Regular follow-up by telephone or clinical visits was performed after hospital discharge. During the follow-up period, the status of hemoptysis and any adverse events were recorded. Recurrence was defined as hemoptysis volume ≥ 30 mL/d, need for repeat BAE, need for lobectomy, or death due to recurrence. Recurrence-free time was defined as the interval between the date of hemostasis during hospitalization and either the date of recurrence or the date of the last follow-up (May 2023, for patients with available data).
Statistical analysis
Continuous variables are presented as the mean ± standard deviation or median with an interquartile range. Categorical variables were compared between groups using the χ2 test or Fisher’s exact test, and continuous variables were compared using the t-test or Wilcoxon test. Recurrence-free survival was estimated by the Kaplan‒Meier method, and the log-rank test was used to identify differences between recurrence-free survival curves. Patients were censored at the time of death if they died of causes other than hemoptysis. Univariate and multivariate Cox proportional hazards regression models were used to identify predictive factors for recurrent hemoptysis. Regression models and factors with a P value < 0.05 in the univariable analysis were included in the multivariable analysis using the enter method. Data were analyzed by R language (Version 3.5.3), and P < 0.05 was considered statistically significant.
Results
Clinical characteristics of patients with hemoptysis
There were 68 patients in group A and 44 patients in group B. The mean age in group A was 60.2 ± 11.6 years, with 41 (41/68, 60.3%) females and 27 (27/68, 39.7%) males. For group B, the mean age was 49.4 ± 13.7 years, and the numbers of females and males were 26 (26/44, 59.1%) and 18 (18/44, 40.9%), respectively. The baseline characteristics are shown in Table 1. The variables did not demonstrate statistically significant differences (p > 0.05). The bronchial angiographic findings of the patients are summarized in Table 2. No statistically significant differences were observed between the two groups.
Table 1
Clinical features of the study population(N = 112)

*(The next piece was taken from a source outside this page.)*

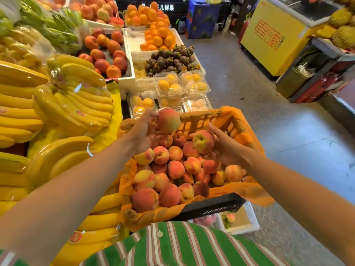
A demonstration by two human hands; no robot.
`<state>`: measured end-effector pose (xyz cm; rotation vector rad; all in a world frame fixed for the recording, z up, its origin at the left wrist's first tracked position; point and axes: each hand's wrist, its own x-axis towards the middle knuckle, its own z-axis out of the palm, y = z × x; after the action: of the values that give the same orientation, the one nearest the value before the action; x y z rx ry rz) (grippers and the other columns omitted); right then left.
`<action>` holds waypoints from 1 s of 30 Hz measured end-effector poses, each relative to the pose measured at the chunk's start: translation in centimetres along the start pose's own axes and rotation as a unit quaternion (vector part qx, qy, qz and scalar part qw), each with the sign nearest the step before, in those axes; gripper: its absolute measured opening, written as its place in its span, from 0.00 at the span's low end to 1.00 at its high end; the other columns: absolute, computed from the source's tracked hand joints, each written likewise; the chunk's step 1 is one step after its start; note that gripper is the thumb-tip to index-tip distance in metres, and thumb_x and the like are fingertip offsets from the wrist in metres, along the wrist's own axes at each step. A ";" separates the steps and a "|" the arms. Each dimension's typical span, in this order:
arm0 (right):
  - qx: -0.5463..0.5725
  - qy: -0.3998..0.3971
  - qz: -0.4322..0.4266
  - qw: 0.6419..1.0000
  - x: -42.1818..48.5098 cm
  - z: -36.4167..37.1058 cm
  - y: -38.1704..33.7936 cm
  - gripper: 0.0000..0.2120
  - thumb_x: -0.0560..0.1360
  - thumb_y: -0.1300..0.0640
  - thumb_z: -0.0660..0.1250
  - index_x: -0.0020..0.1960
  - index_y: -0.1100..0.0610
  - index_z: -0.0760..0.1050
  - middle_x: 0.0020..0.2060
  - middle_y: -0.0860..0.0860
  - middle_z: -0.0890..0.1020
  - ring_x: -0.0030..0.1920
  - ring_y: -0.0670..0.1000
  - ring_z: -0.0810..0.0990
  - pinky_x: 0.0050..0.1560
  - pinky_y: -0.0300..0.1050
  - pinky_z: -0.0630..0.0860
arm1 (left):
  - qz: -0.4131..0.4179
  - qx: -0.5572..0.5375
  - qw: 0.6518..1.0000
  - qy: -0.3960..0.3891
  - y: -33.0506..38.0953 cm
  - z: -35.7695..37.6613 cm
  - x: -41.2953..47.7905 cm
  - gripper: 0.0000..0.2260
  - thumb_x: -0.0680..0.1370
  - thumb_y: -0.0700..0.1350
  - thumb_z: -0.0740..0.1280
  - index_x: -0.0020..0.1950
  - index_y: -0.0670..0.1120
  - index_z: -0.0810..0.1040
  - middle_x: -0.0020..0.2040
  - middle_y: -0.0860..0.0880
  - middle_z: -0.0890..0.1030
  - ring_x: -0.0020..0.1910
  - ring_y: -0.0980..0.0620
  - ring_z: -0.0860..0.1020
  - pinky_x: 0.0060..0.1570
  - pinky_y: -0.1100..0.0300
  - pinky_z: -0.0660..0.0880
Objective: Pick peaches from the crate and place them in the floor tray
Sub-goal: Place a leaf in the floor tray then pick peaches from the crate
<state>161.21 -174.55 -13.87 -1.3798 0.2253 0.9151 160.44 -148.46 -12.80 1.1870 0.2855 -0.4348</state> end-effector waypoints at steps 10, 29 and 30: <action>-0.035 -0.023 -0.104 0.994 -2.4 -2.9 0.4 0.37 0.57 0.45 0.82 0.60 0.58 0.73 0.53 0.55 0.79 0.55 0.53 0.79 0.56 0.46 0.78 | -0.051 -0.052 0.987 -0.146 -2.3 3.2 1.9 0.21 0.66 0.48 0.75 0.58 0.48 0.80 0.54 0.46 0.81 0.53 0.47 0.81 0.58 0.51 0.77; 0.005 -0.017 -0.049 0.999 -3.7 -5.5 0.8 0.35 0.62 0.50 0.75 0.66 0.57 0.72 0.58 0.57 0.79 0.54 0.53 0.80 0.48 0.44 0.78 | -0.059 0.093 0.972 -0.208 -2.3 5.3 4.0 0.23 0.72 0.37 0.71 0.67 0.46 0.74 0.57 0.45 0.81 0.56 0.48 0.81 0.55 0.56 0.78; -0.003 -0.017 -0.046 0.999 -3.6 -5.6 0.9 0.38 0.60 0.48 0.78 0.68 0.57 0.72 0.60 0.58 0.78 0.57 0.55 0.78 0.52 0.46 0.76 | -0.057 0.096 0.971 -0.212 -2.2 5.3 4.1 0.25 0.71 0.36 0.72 0.67 0.47 0.74 0.58 0.44 0.80 0.57 0.47 0.80 0.55 0.56 0.78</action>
<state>160.29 -181.17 -13.58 -1.3672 0.1320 0.8632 163.00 -154.79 -14.55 1.2359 -0.0616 -0.8174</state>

Parameters | Group A(n = 68) | Group B(n = 44) | P value |
|---|---|---|---|
Age (years), mean ± SD | 60 ± 11 | 49 ± 13 | 0.217 |
Female/Male, No. (%) | 41(60.3)/27(39.7) | 26(59.1)/18(40.9) | 0.899 |
Volume of hemoptysis(ml/d), No. (%) | 0.460 | ||
< 100 ml | 32(47.0) | 15(34.1) | |
100—300 ml | 25(36.8) | 14(31.8) | |
> 300 ml | 18(26.4) | 15(34.1) | |
History of smoking, No. (%) | 27(39.7) | 23(52.3) | 0.191 |
Comorbidities, No. (%) | 0.679 | ||
Hypertension | 9(13.2) | 7(15.9) | |
Hepatitis | 3(4.4) | 1(2.2) | |
Cerebral infarction | 2(2.9) | 3(6.8) | |
Diabetes mellitus | 4(5.9) | 4(9.1) | |
The number of lung segments involved | 3(1–5) | 6(2–8) | 0.151 |
Bronchial dilatation severity score | 1.9(0.8–2.5) | 2.1(1.8–2.5) | 0.072 |
Bronchiectasis type, No. (%) | 0.112 | ||
Columnar | 11(16.2) | 6(13.6) | |
Varicose | 39(57.4) | 18(40.9) | |
Cystic | 18(26.5) | 20(45.6) |
Note: Group A is presented as Embosphere microspheres of 500–750 μm, and Group B is presented as Embosphere microspheres of 700–900 μm. Continuous data are presented as the standard deviation or median (interquartile range); SPSs systemic arterial-pulmonary circulation shunts; *p < 0.05 indicates statistical significance.
Table 2
Details of the procedure
Parameter | GroupA(n = 68) | GroupB(n = 44) | p-value |
|---|---|---|---|
Angiographic findings, No. (%) | 0.311 | ||
Hypervascularity | 59(86.8) | 36(81.8) | |
Hypertrophy | 32(47.1) | 23(52.3) | |
SPSs | 34(50.0) | 13(29.5) | |
The average number of culprint vessels | 2.65 | 3.00 | 0.350 |
Types of culprit vessels, No. (%) | 0.997 | ||
Bilateral BA | 33(48.5) | 23(52.3) | |
Bilateral BA + others♦ | 16(23.5) | 11(25) | |
Right BA | 9(13.2) | 6(13.6) | |
Right BA + others♦ | 4(5.9) | 2(4.5) | |
Left BA | 3(4.4) | 1(2.3) | |
Left BA + others♦ | 3(4.4) | 1(2.3) |
Comparison of hemoptysis recurrence rate
Median follow-up was 30.2 months (range, 20.3–56.5 months). During follow-up, recurrence of hemoptysis occurred in a total of 69 (69/122, 61.6%) patients (45 in group A, 24 in group B). The hemoptysis status was recorded and analyzed, and no statistically significant differences were observed between the two groups (P = 0.06). The 1-year, 2-year, and 3-year hemoptysis-free survival rates were 85.9%, 75.8%, and 62.9% for group A and 88.4%, 81.2% and 59.4% for group B, respectively (Fig. 2).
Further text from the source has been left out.